The Institute of Genetic Engineering and Biotechnology for Postgraduate Studies at the University of Baghdad discussed the Higher Diploma report of student Khansa Safaa Abdul Jabbar, titled:
“Favism: Symptoms, Causes, and Management,” under the supervision of Professor Dr. Majid Shayea Hamdallah.
Objectives of the Study:
The study aimed to:
🔹 Define Favism, including its symptoms, physiological, and genetic causes.

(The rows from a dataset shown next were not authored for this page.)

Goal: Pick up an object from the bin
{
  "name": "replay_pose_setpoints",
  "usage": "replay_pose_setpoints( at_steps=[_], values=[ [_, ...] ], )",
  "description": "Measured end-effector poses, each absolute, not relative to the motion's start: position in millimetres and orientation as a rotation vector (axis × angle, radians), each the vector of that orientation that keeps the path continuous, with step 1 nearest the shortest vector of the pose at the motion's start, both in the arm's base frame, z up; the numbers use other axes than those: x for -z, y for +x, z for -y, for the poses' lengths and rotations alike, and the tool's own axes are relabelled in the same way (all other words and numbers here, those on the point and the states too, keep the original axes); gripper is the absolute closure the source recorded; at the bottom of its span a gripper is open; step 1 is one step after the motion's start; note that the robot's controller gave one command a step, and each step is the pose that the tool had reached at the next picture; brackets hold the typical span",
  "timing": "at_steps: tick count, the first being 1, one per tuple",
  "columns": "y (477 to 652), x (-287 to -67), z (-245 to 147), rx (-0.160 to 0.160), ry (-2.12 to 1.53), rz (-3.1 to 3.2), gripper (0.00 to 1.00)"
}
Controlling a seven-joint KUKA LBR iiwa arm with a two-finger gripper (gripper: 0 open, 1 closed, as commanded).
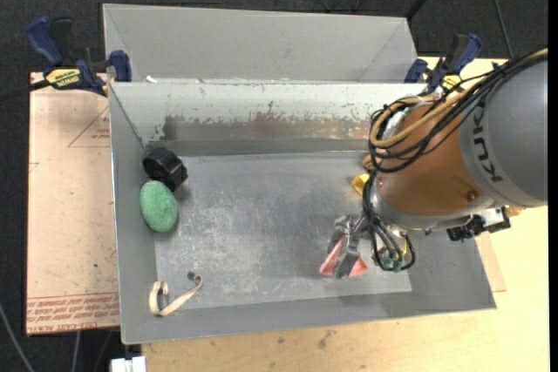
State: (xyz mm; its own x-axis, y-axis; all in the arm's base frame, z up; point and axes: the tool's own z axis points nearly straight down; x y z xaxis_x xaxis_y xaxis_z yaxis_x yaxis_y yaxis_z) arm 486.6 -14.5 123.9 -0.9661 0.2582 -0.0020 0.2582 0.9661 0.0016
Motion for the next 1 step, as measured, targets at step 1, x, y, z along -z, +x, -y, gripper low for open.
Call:
replay_pose_setpoints(
  at_steps=[1],
  values=[
    [486.1, -128.3, 14.3, -0.002, 0.409, -3.116, 1.00]
  ],
)
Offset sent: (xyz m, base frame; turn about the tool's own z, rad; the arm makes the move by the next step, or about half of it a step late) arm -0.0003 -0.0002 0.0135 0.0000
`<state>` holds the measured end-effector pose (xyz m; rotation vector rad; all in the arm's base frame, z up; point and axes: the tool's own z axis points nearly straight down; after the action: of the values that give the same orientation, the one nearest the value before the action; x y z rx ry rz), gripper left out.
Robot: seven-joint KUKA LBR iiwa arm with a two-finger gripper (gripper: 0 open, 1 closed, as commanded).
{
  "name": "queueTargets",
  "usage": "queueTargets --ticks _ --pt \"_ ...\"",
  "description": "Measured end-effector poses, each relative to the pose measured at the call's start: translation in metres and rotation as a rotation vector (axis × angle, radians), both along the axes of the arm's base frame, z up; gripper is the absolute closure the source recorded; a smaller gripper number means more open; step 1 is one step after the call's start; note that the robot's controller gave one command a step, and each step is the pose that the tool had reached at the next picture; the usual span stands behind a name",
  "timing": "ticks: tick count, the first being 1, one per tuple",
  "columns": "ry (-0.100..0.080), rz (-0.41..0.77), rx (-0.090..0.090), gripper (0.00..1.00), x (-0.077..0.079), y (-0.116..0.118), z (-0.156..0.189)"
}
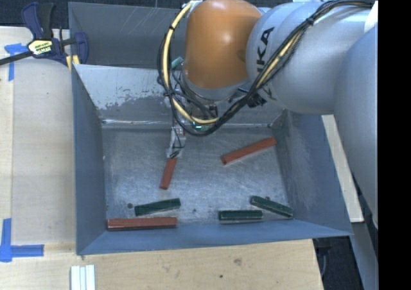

🔹 Explain the physiological mechanisms of Vicine and Convicine compounds.
🔹 Highlight the relationship between fava bean consumption and Favism disease.
🔹 Review methods to reduce Vicine and Convicine levels, which are responsible for triggering Favism.
Key Findings:
🔹 Favism is a hereditary form of hemolytic anemia caused by a deficiency in the G6PD enzyme. This deficiency can lead to a sudden destruction of red blood cells, resulting in hemolytic anemia and jaundice after consuming fava beans.
🔹 Favism is a widespread disease, affecting 400–600 million people worldwide. It is more common in males than females and is diagnosed more frequently in children than in adults. Additionally, infants can develop symptoms if their mothers consume fava beans during pregnancy or breastfeeding.
Recommendations:
- There is a correlation between populations with a high prevalence of G6PD deficiency genes and regions where fava bean consumption is common.
- G6PD plays a crucial role in producing the reduced form of glutathione, which is essential for maintaining and protecting red blood cells.